If a cold reacting antibody is suspected, the patient’s red cells can be washed with warm saline. If there are extra unexpected reactions with reagent cells, you may have to warm the patient plasma and reagent cells to 37C before testing. You can also try a different lot of cells, or change methodologies.

Weakly reacting or absent antibody reactions

Antibody production can be decreased in elderly or immunocompromised patients. This is one instance where a patient history check can be useful. ABO antibodies are usually IgM and react at room temperature or 4°C. The reactions can be enhanced by adding an extra drop or two of plasma and incubating the tubes at room temperature for 5-15 minutes.  You can also try incubating at 4°C, but keep in mind that most people have low titers of cold antibodies, and may have false reactions.

Acquired B

This is usually seen in patients with some sort of digestive tract issue such as colon cancer or infection. It is only seen in patients who are type A.  Enzymes from intestinal bacteria modify the sugar on the red cells. The immunodominant sugar on type A cells is N-acetyl-D-galactosamine, and it is modified to become D-galactosamine. Anti-B detects the immunodominant sugar on B cells, which is D-galactose. The two sugars are close enough structurally that the D-galactosamine reacts with anti-B.
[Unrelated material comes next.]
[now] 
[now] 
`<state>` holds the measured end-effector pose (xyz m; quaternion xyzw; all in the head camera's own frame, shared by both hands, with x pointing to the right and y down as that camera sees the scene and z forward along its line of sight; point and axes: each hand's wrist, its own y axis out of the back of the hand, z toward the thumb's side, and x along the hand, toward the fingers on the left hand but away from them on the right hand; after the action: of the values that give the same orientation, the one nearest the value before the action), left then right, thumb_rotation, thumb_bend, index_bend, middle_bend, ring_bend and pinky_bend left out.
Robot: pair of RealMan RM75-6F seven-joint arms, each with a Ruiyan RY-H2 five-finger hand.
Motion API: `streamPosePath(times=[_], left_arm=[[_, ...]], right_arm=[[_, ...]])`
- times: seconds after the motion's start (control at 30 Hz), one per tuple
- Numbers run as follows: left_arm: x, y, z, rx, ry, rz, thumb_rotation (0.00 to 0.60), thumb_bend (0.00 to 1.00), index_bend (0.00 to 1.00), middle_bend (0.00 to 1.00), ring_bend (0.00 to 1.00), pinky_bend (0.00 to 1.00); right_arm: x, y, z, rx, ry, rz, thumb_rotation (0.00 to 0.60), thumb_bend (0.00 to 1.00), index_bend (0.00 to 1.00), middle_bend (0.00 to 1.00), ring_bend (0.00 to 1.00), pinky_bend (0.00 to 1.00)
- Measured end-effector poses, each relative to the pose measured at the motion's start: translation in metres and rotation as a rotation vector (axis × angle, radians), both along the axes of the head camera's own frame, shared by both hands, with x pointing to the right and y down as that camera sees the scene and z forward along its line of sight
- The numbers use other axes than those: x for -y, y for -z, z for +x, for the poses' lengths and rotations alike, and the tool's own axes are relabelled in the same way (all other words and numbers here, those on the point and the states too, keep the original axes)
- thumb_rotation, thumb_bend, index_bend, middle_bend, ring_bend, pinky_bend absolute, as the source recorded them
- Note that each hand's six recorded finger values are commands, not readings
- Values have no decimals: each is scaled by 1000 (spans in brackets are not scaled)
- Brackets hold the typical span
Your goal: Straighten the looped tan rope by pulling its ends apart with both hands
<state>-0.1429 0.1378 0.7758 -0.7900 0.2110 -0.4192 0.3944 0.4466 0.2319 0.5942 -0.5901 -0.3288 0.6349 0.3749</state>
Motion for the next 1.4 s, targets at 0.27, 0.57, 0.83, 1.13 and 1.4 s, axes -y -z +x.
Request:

The patient will forward type with a weak anti-B reaction, but the reverse type will have anti-B. The patient’s red cells will NOT react with the anti-B in their serum. The condition will resolve with the resolution of the disease.

Transfusion related discrepancies

When a patient receives non-type specific red cells, you will often see a mixed field reaction caused by the separate populations of circulating red cells. If large volumes of plasma are given, reaction strength may weaken, or there may be extra reactions, depending on the amount of anti-A or -B in the donor plasma.


Investigation of a discrepancy should always involve verification of your specimen, reagents and patient history. Never assume that the most obvious answer is the correct one.

  1.  Verify the identity of the specimen and labelling of tubes, gel cards, or wells.
  2. Check the patient history for strength of previous reactions, recent transfusions, antibody history, diagnosis, and pregnancy. Ask these questions: Is the patient elderly, or had weak reactions before?  Has the patient received non-type specific transfusions? Have they been treated at another facility where you can obtain history?
  3. Confirm that your reagents are in date and at room temperature before use. Check the labels-did vials get put back in the wrong place? Check reagent cells for hemolysis or small clumps that can be a sign of contamination.
  4. Review for technical errors: did you add all the reagents? Is it possible that tubes were reversed? Is your cell suspension too light or too heavy? Did you use the proper volume?
  5. Confirm proper function of your centrifuge.
  6. Always repeat the test to see if the discrepancy is reproducible.
  7. When deciding which reactions are the true reactions, generally the strongest reactions are correct. So if the A1 cell is weakly reacting, but the anti-A is 4+, then consider an A subgroup.
In Summary

It doesn’t take long before you will be able to spot a discrepancy a mile away. Resolving the discrepancy may take a little time or some trial and error. Think it through, consider the likely causes, and take a systematic approach.